__Description of the task__.
Search the records for the word "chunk" and copy each line in which it appears.
═══ Data
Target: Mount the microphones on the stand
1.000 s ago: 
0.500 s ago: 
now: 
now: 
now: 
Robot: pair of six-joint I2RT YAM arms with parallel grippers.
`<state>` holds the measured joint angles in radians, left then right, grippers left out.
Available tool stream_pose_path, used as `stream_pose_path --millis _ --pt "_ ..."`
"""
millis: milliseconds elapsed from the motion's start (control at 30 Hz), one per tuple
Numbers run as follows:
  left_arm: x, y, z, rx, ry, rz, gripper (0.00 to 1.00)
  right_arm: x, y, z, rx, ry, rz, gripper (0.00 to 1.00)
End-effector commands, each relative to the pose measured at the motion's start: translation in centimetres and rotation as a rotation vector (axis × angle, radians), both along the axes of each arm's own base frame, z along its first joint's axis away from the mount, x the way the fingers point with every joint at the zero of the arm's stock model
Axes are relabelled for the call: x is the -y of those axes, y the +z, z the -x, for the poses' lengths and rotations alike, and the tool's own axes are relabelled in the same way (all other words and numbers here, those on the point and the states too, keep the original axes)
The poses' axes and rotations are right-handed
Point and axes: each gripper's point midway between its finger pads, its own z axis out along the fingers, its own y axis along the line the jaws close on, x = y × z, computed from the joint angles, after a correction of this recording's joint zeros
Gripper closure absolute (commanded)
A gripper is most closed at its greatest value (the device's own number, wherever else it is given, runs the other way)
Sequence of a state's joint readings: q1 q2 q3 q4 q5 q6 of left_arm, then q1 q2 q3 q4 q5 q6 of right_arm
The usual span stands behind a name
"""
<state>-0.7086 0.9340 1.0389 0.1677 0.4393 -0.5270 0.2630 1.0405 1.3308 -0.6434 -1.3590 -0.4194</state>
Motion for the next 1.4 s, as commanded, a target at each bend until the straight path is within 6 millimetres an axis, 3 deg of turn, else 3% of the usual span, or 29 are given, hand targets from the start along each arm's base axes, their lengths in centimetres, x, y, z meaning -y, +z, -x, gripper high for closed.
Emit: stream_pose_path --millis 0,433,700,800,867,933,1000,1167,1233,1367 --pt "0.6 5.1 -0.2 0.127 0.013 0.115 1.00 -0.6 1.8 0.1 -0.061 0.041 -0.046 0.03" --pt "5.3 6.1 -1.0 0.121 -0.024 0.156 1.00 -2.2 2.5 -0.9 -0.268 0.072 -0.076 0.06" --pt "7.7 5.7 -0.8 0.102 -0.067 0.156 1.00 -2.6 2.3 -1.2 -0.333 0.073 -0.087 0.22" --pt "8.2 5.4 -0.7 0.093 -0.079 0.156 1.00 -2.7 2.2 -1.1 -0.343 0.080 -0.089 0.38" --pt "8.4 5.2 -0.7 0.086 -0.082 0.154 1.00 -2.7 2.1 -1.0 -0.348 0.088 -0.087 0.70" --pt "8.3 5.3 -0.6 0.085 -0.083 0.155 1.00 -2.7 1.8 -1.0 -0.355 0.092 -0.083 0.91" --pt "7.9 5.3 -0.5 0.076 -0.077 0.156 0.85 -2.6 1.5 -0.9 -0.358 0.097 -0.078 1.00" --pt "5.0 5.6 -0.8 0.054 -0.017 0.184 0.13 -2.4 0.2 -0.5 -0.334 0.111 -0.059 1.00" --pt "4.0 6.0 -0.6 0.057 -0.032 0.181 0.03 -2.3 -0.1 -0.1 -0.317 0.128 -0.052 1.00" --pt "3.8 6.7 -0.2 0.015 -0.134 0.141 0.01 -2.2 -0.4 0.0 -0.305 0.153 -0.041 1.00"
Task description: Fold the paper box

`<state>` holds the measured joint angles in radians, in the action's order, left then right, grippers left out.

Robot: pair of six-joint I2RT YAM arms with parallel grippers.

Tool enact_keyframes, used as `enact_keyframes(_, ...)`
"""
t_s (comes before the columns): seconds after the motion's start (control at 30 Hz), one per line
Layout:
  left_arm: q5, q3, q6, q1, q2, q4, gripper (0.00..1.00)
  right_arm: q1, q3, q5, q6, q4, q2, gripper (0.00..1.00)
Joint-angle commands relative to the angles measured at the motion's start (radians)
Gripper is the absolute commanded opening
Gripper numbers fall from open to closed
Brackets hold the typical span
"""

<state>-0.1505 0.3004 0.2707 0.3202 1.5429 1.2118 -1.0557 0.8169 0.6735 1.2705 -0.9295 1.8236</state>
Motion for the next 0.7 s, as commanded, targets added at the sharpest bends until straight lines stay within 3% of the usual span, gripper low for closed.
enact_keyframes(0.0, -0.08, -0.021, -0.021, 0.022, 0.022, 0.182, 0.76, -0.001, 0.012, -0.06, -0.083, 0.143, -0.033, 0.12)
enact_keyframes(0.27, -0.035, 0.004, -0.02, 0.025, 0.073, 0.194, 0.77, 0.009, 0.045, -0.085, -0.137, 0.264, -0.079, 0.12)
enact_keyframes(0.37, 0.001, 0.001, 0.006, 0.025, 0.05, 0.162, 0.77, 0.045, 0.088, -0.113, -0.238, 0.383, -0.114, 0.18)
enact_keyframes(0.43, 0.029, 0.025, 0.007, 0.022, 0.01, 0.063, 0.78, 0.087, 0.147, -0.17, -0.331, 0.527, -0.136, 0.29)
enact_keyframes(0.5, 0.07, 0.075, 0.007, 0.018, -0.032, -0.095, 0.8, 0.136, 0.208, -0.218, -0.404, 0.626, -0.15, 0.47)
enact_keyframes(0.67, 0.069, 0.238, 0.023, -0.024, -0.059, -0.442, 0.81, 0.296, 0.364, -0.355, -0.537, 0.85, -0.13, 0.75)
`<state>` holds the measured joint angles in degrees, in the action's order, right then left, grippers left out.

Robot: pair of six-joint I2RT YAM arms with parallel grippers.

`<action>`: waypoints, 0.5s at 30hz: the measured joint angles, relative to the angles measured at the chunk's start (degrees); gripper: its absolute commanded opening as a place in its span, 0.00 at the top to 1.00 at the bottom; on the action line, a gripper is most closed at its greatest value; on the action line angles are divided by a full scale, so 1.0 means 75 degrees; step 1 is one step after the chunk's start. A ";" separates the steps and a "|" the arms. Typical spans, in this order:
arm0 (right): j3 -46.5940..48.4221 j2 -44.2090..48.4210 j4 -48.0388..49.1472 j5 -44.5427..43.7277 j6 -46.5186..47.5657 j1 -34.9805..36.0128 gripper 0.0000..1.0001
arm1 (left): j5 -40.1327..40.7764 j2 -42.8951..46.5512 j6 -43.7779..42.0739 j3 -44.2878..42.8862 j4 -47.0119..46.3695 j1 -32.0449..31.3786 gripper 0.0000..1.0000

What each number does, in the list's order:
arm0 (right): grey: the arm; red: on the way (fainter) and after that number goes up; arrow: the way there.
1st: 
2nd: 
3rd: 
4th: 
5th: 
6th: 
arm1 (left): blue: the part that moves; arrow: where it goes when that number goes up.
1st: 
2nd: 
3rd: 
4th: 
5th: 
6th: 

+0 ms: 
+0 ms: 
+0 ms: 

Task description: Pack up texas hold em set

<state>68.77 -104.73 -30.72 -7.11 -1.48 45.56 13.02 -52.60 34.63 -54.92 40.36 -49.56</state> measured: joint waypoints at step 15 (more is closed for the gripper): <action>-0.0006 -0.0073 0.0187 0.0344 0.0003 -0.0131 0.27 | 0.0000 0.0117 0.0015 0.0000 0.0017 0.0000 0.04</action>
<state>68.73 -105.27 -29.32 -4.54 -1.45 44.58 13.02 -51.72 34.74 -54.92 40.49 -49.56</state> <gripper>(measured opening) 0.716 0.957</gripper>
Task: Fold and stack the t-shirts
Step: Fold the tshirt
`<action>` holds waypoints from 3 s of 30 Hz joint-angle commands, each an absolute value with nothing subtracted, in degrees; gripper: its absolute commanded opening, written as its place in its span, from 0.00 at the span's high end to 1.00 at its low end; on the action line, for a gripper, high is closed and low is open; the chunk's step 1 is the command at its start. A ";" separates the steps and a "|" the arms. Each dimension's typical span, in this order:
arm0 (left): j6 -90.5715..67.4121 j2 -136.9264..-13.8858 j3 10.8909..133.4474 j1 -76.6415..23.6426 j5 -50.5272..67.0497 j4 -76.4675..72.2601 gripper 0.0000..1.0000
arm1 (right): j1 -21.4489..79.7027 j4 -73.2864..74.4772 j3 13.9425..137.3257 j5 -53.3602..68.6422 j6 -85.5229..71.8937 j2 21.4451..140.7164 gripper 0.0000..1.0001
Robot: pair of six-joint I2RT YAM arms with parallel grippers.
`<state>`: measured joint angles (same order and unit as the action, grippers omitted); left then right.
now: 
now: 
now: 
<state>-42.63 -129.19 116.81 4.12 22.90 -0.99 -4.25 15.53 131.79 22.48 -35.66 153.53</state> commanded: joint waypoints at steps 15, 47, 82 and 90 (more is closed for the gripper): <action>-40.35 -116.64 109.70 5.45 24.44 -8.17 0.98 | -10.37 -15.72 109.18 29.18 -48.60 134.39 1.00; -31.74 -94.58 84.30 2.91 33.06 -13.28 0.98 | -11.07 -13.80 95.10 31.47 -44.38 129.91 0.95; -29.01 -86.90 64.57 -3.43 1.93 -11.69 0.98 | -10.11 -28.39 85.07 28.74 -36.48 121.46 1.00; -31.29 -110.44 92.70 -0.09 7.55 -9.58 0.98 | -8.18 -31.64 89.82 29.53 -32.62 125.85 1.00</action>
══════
__Response to this exercise__.
`<action>`: waypoints, 0.5s at 30hz: the measured joint angles, relative to the angles measured at the chunk's start (degrees); gripper: its absolute commanded opening as a place in its span, 0.00 at the top to 1.00 at the bottom; on the action line, a gripper is most closed at its greatest value; on the action line angles are divided by a full scale, so 1.0 means 75 degrees; step 1 is one step after the chunk's start. A ";" separates the steps and a "|" the arms. Typical spans, in this order:
`<action>` holds waypoints from 3 s of 30 Hz joint-angle commands, each an absolute value with nothing subtracted, in degrees; gripper: its absolute commanded opening, written as its place in its span, from 0.00 at the span's high end to 1.00 at its low end; on the action line, for a gripper, high is closed and low is open; the chunk's step 1 is the command at its start. A ";" separates the steps and a "|" the arms. Each dimension's typical span, in this order:

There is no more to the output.